• Mar 23rd 2009, 12:17 PM
gammaman
Given the partition P= {124; 5; 36} in a set of 6 elements,
How could you find the number of different partitions of 6 elements into 3 blocks?

What is this question asking me to do?
• Mar 23rd 2009, 12:27 PM
Plato
Quote:

Originally Posted by gammaman
Given the partition P= {124; 5; 36} in a set of 6 elements,
How could you find the number of different partitions of 6 elements into 3 blocks?

Are you saying that $\displaystyle \left\{ {\{ 1,2,4\} ,\{ 5\} ,\{ 3,6\} } \right\}$ is an example of a partition of $\displaystyle \left\{ {1,2,3,4,5,6} \right\}$?
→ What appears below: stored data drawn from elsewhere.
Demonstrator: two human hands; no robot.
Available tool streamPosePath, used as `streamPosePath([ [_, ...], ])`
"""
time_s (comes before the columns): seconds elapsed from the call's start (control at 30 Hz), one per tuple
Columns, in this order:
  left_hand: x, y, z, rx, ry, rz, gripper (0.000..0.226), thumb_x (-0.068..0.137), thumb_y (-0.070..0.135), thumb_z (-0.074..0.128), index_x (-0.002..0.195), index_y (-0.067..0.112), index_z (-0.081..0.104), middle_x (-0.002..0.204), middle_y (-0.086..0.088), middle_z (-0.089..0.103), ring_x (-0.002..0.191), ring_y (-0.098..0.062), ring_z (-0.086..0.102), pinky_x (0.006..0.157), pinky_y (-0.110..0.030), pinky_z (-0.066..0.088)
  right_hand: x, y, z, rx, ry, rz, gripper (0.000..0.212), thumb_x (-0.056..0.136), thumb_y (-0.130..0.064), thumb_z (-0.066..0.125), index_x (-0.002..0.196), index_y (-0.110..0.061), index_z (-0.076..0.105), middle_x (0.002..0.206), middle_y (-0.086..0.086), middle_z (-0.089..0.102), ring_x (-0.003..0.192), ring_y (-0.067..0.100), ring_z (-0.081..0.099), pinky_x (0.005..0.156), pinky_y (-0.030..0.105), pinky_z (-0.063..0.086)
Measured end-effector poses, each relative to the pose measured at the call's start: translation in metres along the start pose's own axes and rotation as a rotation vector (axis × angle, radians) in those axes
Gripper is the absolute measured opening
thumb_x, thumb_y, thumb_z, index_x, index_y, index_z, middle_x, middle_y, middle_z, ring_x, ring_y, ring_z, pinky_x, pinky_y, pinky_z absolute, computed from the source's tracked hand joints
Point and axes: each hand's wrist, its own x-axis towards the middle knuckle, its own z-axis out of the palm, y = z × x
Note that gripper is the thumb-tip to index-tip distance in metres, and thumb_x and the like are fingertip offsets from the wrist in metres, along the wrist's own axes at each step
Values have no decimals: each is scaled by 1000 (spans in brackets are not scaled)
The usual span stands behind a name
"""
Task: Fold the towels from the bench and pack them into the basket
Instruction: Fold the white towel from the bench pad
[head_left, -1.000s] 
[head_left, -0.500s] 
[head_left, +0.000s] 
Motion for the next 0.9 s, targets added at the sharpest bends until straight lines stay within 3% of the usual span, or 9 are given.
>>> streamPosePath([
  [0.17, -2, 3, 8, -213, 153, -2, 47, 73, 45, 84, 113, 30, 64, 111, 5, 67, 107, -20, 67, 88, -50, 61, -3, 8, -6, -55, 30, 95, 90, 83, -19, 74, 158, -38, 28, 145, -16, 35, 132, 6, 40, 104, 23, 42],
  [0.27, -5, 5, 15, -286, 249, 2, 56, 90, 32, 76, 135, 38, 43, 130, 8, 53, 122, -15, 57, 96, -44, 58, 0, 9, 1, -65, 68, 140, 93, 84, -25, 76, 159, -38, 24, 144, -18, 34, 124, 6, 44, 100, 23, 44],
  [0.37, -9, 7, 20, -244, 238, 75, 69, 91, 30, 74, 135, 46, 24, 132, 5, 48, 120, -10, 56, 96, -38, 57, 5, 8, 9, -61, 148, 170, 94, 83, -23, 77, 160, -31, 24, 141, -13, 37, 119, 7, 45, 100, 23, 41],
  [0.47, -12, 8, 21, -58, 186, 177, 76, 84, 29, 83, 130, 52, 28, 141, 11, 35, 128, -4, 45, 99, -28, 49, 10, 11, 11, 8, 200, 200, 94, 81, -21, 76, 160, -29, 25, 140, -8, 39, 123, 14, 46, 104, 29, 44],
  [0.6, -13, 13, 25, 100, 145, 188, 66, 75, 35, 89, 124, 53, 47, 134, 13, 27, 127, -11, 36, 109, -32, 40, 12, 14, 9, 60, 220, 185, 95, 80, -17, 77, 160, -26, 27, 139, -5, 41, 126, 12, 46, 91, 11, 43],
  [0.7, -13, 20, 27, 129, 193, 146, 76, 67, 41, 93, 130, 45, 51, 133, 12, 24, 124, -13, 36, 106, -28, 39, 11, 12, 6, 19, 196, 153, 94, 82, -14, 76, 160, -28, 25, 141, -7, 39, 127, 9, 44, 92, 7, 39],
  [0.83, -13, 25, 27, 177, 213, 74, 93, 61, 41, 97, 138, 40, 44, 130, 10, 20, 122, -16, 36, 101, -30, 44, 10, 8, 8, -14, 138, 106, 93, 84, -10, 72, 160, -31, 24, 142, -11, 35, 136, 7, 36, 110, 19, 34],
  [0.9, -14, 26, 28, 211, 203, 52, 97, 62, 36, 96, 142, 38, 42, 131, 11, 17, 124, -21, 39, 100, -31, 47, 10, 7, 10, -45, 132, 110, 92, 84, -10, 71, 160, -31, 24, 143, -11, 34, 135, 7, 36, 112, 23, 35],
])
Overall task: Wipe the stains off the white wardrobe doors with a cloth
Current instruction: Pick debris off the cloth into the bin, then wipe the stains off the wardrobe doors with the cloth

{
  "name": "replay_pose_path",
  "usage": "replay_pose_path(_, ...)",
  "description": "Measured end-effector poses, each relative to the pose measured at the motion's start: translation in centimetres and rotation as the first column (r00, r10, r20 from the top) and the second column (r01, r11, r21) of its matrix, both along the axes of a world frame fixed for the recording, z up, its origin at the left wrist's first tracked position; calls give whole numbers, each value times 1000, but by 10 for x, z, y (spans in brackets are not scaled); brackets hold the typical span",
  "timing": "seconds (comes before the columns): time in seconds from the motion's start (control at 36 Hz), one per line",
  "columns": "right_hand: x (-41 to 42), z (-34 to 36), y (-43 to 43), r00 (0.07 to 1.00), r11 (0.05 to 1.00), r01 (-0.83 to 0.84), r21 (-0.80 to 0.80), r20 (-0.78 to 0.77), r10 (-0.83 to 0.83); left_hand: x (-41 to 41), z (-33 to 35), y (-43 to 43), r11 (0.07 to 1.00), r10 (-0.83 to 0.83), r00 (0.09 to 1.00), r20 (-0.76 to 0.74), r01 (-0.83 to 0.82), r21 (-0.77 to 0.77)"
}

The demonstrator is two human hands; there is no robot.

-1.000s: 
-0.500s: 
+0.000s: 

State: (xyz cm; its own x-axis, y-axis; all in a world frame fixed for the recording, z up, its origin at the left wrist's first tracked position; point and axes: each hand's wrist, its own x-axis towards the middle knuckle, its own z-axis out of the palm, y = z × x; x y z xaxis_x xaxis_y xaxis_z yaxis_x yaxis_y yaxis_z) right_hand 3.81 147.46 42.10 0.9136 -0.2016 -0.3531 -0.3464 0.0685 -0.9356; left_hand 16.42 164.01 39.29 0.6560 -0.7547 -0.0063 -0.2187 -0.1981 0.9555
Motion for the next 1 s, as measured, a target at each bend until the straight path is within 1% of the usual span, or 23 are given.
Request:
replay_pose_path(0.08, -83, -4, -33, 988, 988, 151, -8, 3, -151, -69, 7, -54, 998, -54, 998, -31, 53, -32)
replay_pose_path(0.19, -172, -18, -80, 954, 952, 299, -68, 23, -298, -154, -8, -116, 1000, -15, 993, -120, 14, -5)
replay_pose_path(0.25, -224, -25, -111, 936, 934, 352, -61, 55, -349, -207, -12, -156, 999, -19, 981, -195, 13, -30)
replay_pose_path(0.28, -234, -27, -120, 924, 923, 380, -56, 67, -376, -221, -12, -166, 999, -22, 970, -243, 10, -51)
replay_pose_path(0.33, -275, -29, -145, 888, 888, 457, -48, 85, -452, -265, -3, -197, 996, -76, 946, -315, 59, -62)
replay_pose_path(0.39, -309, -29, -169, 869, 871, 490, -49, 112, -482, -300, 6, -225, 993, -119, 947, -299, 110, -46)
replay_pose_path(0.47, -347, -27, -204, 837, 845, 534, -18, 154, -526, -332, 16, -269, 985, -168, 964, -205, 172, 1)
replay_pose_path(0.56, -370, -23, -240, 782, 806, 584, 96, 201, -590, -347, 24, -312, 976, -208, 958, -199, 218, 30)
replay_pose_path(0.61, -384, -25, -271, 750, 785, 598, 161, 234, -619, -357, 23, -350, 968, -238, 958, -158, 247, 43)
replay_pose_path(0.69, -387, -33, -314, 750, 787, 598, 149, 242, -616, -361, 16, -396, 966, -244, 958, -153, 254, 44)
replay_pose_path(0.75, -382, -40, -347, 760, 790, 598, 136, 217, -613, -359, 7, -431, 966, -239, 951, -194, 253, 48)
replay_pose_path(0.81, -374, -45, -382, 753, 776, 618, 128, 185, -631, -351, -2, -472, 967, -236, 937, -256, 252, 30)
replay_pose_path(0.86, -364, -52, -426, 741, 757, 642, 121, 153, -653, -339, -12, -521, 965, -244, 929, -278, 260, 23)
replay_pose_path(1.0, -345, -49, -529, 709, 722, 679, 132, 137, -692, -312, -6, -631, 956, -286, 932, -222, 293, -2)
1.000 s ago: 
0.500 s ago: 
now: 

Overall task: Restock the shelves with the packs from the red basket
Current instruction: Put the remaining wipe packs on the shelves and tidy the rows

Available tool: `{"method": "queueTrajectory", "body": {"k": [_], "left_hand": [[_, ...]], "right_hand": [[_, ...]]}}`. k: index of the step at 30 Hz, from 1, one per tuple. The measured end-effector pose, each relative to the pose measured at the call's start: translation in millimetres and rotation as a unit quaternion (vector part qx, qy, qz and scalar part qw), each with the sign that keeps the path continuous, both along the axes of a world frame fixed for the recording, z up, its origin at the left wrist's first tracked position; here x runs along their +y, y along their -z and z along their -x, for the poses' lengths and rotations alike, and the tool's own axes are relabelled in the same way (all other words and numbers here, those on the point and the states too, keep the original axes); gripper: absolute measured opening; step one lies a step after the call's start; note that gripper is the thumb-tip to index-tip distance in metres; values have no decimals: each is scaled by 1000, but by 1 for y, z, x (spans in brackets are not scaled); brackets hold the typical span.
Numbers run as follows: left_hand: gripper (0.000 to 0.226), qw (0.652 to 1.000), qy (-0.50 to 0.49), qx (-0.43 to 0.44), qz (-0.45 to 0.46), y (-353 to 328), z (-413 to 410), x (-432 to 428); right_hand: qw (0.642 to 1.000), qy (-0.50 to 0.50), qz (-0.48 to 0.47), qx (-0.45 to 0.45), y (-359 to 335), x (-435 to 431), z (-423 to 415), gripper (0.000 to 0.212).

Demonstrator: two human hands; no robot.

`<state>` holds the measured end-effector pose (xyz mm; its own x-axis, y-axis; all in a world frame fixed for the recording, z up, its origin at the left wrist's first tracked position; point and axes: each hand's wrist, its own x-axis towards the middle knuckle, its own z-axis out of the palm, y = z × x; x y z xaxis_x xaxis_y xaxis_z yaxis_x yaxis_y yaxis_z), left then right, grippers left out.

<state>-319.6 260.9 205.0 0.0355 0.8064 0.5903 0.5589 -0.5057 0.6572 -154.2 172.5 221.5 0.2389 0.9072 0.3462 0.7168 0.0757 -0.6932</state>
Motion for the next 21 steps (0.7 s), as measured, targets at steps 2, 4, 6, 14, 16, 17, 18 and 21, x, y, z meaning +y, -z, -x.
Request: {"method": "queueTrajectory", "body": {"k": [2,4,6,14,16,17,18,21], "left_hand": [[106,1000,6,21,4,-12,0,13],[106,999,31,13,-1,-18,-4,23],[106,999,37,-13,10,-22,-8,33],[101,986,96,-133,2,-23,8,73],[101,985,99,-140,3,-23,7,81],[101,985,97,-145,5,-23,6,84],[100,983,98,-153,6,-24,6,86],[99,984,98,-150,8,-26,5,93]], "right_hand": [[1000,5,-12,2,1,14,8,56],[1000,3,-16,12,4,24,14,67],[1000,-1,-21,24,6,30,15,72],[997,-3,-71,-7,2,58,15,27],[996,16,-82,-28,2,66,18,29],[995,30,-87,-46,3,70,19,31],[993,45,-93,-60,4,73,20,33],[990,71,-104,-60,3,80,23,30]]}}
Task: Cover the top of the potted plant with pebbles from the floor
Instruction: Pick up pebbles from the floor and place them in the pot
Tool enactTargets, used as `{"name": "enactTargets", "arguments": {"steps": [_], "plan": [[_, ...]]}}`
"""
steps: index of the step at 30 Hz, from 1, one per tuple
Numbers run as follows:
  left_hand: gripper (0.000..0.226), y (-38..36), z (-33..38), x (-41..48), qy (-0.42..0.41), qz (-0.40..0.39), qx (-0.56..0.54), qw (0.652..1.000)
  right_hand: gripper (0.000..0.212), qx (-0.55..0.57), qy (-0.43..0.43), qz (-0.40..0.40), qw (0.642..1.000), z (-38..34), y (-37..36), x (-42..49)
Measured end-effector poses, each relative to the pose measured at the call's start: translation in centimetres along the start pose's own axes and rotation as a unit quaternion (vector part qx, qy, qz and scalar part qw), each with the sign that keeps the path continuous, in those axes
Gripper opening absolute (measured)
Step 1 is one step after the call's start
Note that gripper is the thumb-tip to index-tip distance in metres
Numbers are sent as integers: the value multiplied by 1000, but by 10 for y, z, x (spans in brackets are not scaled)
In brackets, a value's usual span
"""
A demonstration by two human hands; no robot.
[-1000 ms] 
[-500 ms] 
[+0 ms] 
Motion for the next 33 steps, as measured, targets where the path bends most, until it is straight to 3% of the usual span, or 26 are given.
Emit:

Is this what you are looking for:http://mathworld.wolfram.com/Stirlin...condKind.html?
If so look at equation #7.
• Mar 23rd 2009, 01:34 PM
gammaman
Yes what is posted is a partition of a set of six elements 1......6.
• Mar 23rd 2009, 01:39 PM
gammaman
Actually I understand the first part of the question which says, how many ways can you partition a set of six elements. This is just done with a bell number. It is the second part which says "into 3 blocks" that I do not understand. {124; 5; 36} This is three blocks. 124 is a block 5 is a block and 36 is a block. As you questioned, 124 means 1,2,4.
• Mar 23rd 2009, 01:39 PM
Plato
Quote:

Originally Posted by gammaman
Yes what is posted is a partition of a set of six elements 1......6.

Well look at the webpage I gave you.
Scan down to formula (7).